Most of us think that change is necessary and sometimes inevitable but at the same time, many of us also think that it can be highly problematic, or hard to implement. So, what do we do? We try to plan, control and make it as smooth as possible; nonetheless, change happens!

We also hear, see, think, and feel in a particular way because of the language we speak. Language is important because the way in which we talk about our world has everything to do with the way the world is ultimately understood and acted in.

So, in complex situations like an organizational change, the language used by leaders and managers will frame not only the vision (image) of the change, but also the experience of it (emotion).  The language managers use about the process of change imposes both: a structure of reasoning, and a frame for the emotional experience of the change.

As an example, please read the following statements:

  1. The implementation of this new ERP system is going to be difficult, complex and messy at times. We need to be quick in asserting the major aspects of this change and talk to the people.
  2. The implementation of this new ERP system, even though complex, will be fun, liberating and transformational to our team, our clients and our company. We need to be fast in asserting the major aspects of this change and talk to the people.

Clearly, by changing the way we speak about the new ERP system in the above examples, we can modify or alter the way people might think, feel and ultimately behave in regards the new ERP system.

Part of the problem managers have, relates to the core of their own identity as managers! Because management is the science of keeping things stable and ‘functioning well’, any disruption or change, even those that are necessary,  might trigger a level of resistance, even within the same team designing the change.

Here’s why:
1. Our mind is not impartial, our intellect is biased, we are biased.

Our mind has established (often unconsciously) power relationships when defining reality, expressing concepts, and framing experiences.
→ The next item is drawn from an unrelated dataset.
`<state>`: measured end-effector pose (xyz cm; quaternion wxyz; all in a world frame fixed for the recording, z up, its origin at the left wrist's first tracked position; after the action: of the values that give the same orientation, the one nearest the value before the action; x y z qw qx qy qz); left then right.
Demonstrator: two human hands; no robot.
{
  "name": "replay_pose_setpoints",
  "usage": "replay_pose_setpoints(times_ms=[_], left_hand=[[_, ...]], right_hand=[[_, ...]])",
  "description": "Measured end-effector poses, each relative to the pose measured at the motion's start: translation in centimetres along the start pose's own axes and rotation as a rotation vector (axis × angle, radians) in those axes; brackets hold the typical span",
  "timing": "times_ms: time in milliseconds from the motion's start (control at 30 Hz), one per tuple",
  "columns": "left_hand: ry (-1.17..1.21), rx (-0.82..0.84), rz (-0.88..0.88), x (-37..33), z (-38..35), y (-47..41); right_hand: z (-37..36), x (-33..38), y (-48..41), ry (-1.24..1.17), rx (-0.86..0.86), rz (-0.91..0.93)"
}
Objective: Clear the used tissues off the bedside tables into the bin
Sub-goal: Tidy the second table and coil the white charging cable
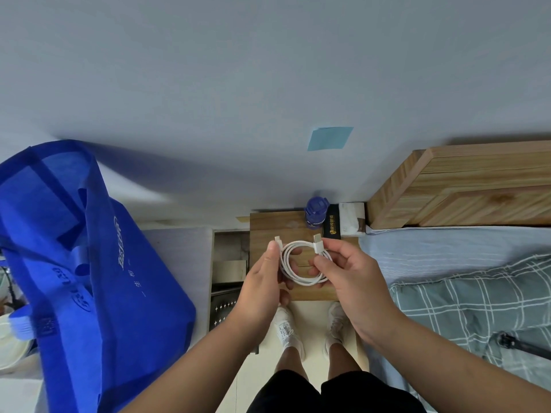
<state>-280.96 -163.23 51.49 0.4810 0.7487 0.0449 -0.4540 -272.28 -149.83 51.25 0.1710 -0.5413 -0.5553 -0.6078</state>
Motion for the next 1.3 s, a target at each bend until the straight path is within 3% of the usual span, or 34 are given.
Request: replay_pose_setpoints(times_ms=[133,333,433,567,700,867,1000,1200,1300], left_hand=[[0.108,0.0,-0.001,-0.3,0.2,-0.1],[-0.148,-0.146,-0.108,-0.9,1.2,-0.3],[-0.011,-0.126,-0.096,-0.9,1.1,-0.3],[0.297,0.176,0.155,-1.3,0.8,-0.7],[0.322,0.387,0.242,-1.4,1.4,-1.3],[0.306,0.339,0.204,-0.9,1.5,-1.6],[0.286,0.296,0.066,-0.8,1.5,-1.3],[0.387,0.307,-0.034,0.0,1.6,-1.4],[0.164,0.234,-0.057,0.4,1.7,-1.5]], right_hand=[[0.1,-0.1,-0.1,0.027,0.001,0.013],[0.3,-0.2,-0.5,0.03,0.01,0.031],[0.5,0.1,-0.7,0.015,0.032,0.048],[0.7,0.0,-0.7,-0.013,0.093,0.053],[1.0,-0.4,-0.6,0.051,0.094,0.028],[1.1,-0.7,-1.0,0.138,0.002,0.022],[1.1,-0.7,-1.2,0.215,0.015,-0.002],[0.8,-2.0,-1.5,0.086,0.026,-0.093],[0.9,-2.4,-1.7,0.177,0.057,-0.07]])
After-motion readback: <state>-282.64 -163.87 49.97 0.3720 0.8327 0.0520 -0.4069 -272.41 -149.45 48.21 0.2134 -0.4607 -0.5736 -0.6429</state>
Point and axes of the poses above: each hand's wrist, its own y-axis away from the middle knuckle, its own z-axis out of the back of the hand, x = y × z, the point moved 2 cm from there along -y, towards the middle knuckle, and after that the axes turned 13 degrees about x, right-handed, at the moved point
Basic assumptions, and taken-for-granted beliefs always operate in the background of our linear conscious system, which we know creates dualities (polarities) to define reality, and then assigns them value based on our own individual biases and cultural upbringing; therefore we are biased by design.

Examples of such biases would be where in business, we value thinking over emotions, leaders over managers, and managers over workers. We value safety over risk, predictability over uncertainty, control over chaos, and stability over change.

  1. The words and meanings we use are triggering a plausible upcoming experience toward that change.

As I mentioned earlier, the way in which managers and leaders talk about the change process has everything to do with the way the change is ultimately understood and acted on.

As a leader, pay attention to how you are using language to describe a new sales strategy or a new ERP system, because you are not only describing the process but framing it; as Tony Robbins states. “the words we attach to our experience become our experience”. You are the manager of meanings and your role is to create a shared meaning, and to collaborate in promoting the same understanding regarding the process of change.


Here are three tips to improve managing the change process:

1. Address the whole range of emotions that the change process is triggering: positive as the hope of something better, or negative as the anxiety that the uncertain encompasses.

In change management, the assumption is that planning can help us control the change process. The progression and results of changes are seen as predictable and controllable through good and detailed-logical planning. It is our rational and linear thinking (biased) that have depicted change management with logical-controlled steps!

If we want to significantly decrease the typical70% failure rates for change initiatives, then we need to address the emotionality and not only the rationality of the change effort, and we need to use words and meanings that convey a positive experience despite the complexity of the process.

My advice is that for those designing the process, addressing all emotional states of change is both strategic and tactical; first, we must listen and talk about the hope of success and the fear of failure, at all levels of the organization. Once we have, positively, been able to deconstruct the feelings towards change, then we move into the creation of the logical and rational change plan (i.e. the steps).

2. You are a manager that manages meanings and not only processes.

The words, you, as manager, use for the change process might convey different meanings. Frame the experience as positive as possible, try to make sure that people do not feel that change is being imposed on them. Create spaces for dialogue and participation. Leading change means leading meanings.

3. Remember that people do not resist change, they resist being changed.

Be authentic, frank and honest when describing the change process, but also be insightful and mindful on how the use of words are framing employees’ and/or customers’ forthcoming experience of it.